#### [What to produce]
Repeat exactly the lines of the listing from the line containing "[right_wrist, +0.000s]" through its last line, and nothing beyond them.

• • • •

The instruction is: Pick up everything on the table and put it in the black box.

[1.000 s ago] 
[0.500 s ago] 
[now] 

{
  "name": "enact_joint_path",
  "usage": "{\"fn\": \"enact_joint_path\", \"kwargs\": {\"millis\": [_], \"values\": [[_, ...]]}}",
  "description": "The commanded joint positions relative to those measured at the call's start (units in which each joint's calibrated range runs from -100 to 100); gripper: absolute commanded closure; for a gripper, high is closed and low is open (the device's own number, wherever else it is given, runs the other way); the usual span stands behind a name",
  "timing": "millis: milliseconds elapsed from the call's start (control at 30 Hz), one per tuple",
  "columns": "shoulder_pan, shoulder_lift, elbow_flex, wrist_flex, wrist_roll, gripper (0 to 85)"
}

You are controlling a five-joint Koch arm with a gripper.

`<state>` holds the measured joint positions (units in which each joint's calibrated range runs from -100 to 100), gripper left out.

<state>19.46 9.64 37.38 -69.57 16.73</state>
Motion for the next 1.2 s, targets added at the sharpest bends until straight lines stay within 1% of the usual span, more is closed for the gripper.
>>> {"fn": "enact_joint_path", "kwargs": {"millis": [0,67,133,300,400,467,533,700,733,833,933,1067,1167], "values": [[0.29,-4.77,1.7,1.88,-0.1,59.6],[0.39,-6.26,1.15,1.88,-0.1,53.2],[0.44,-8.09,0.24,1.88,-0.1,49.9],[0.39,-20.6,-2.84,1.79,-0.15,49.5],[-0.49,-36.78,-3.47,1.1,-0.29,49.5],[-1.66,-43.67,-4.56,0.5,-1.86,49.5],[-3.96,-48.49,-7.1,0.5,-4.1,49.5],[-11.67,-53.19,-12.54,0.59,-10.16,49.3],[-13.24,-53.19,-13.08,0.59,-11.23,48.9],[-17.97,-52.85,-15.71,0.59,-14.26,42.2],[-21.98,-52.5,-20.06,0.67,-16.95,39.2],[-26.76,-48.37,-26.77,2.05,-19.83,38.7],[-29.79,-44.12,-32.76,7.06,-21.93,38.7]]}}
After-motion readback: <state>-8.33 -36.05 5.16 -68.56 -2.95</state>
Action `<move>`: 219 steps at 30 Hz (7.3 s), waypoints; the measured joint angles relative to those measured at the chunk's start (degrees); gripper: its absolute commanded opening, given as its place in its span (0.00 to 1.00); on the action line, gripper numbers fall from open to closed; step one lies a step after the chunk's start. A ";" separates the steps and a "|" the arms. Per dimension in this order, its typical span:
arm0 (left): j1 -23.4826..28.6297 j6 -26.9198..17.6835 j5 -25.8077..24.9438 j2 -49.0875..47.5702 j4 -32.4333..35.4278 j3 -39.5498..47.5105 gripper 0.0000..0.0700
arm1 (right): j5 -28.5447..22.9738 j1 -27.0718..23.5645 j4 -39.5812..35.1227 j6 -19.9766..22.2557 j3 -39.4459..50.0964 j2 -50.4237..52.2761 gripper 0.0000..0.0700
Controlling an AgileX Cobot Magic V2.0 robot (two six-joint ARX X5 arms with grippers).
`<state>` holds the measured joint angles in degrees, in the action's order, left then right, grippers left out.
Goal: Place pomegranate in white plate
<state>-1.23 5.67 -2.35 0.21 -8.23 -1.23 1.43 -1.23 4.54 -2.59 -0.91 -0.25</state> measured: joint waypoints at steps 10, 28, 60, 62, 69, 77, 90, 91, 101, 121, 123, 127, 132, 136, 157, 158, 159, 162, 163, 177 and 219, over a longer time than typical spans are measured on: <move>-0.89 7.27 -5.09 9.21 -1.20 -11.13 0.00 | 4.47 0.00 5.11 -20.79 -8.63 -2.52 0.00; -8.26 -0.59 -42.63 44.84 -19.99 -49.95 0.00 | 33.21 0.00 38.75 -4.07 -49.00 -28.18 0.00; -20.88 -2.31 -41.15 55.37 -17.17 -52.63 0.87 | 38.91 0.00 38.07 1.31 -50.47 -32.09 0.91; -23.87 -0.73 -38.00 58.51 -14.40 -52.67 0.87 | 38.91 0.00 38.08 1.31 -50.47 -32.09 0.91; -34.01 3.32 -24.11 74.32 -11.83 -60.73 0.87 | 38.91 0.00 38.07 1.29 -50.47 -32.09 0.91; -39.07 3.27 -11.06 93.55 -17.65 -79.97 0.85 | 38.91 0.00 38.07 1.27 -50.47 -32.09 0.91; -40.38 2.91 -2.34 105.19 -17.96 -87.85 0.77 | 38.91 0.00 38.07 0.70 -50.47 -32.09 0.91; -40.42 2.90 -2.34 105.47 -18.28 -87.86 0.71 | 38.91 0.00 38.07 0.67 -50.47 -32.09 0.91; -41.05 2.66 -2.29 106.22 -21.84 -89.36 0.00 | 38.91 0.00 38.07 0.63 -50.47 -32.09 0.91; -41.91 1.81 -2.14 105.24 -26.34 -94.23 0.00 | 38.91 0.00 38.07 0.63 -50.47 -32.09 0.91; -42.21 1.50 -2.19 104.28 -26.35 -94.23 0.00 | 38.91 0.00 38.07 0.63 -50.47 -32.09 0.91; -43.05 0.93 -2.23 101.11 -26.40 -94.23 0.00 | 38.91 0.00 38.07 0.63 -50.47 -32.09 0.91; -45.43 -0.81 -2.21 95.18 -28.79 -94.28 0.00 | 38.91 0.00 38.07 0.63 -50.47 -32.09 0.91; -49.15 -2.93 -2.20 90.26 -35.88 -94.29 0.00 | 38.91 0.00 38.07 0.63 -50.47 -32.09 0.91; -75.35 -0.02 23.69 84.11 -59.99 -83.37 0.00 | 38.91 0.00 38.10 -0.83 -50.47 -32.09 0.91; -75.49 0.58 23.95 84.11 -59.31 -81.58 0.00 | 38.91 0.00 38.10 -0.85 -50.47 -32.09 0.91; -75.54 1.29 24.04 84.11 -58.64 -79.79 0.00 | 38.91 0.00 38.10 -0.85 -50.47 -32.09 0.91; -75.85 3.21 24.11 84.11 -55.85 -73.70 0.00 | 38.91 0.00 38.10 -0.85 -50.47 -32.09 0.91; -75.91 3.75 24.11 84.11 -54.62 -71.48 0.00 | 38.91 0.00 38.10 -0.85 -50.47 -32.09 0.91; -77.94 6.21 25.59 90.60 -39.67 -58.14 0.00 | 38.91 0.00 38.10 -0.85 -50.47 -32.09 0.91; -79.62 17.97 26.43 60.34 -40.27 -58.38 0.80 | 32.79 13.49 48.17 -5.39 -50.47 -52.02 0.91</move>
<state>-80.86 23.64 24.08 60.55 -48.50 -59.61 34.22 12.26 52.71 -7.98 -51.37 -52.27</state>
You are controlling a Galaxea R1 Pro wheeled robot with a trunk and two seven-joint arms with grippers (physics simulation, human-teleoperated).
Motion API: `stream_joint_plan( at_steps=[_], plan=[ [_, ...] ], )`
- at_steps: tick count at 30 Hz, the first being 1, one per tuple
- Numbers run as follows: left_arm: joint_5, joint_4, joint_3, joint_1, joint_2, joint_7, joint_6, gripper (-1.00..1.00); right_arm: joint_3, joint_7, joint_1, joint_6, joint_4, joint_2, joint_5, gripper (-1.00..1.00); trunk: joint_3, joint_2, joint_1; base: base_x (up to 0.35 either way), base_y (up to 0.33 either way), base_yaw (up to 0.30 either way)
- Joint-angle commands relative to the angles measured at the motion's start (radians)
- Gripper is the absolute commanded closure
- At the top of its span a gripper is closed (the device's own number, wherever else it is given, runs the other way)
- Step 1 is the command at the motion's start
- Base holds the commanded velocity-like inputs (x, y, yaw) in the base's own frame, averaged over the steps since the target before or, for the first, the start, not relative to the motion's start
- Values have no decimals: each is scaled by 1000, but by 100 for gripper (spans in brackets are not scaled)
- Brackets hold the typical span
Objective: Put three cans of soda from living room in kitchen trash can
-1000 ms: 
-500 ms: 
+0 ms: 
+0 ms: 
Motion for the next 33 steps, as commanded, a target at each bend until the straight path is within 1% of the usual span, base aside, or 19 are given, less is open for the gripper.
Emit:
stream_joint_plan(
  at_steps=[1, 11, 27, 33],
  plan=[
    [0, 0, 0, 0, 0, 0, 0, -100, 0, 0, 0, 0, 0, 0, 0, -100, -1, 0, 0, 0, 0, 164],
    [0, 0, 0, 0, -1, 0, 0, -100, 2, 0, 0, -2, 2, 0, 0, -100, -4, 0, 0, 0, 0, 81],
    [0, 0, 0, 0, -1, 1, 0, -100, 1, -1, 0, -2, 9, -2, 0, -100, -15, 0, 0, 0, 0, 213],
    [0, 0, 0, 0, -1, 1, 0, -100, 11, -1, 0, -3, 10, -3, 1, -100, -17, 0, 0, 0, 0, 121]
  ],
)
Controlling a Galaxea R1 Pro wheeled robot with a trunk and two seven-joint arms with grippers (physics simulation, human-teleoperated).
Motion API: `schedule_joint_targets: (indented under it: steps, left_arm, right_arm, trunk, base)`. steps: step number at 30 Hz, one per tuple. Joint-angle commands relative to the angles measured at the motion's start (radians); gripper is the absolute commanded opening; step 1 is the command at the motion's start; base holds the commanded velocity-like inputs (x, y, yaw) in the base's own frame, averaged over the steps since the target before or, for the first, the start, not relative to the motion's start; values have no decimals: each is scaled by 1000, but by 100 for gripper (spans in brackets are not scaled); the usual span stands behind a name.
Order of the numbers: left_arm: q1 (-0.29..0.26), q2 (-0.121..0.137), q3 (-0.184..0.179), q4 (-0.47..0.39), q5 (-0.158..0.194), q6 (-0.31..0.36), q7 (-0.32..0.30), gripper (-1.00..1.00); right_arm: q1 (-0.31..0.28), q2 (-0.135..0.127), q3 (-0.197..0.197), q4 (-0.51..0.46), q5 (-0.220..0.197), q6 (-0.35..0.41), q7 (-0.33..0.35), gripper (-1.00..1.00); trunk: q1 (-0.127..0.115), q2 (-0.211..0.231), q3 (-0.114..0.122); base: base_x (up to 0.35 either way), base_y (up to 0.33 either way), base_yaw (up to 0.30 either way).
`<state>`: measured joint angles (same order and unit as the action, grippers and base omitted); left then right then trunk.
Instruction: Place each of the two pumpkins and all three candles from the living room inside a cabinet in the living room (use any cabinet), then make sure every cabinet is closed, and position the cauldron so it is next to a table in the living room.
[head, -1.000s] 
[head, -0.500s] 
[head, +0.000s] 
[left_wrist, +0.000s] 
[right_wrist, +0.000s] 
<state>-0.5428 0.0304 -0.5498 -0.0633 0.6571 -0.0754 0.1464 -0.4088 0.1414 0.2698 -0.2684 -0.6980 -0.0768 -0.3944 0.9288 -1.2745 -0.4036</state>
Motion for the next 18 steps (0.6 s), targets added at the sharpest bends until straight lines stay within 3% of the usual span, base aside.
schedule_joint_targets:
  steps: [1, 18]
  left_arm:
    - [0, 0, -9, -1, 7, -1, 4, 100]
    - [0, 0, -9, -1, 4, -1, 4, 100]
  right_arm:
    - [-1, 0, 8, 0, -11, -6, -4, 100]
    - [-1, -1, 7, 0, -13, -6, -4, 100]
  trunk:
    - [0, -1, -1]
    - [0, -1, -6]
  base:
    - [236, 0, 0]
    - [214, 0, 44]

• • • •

#### [Answer area]
[right_wrist, +0.000s] 
<state>-0.5428 0.0304 -0.5498 -0.0633 0.6571 -0.0754 0.1464 -0.4088 0.1414 0.2698 -0.2684 -0.6980 -0.0768 -0.3944 0.9288 -1.2745 -0.4036</state>
Motion for the next 18 steps (0.6 s), targets added at the sharpest bends until straight lines stay within 3% of the usual span, base aside.
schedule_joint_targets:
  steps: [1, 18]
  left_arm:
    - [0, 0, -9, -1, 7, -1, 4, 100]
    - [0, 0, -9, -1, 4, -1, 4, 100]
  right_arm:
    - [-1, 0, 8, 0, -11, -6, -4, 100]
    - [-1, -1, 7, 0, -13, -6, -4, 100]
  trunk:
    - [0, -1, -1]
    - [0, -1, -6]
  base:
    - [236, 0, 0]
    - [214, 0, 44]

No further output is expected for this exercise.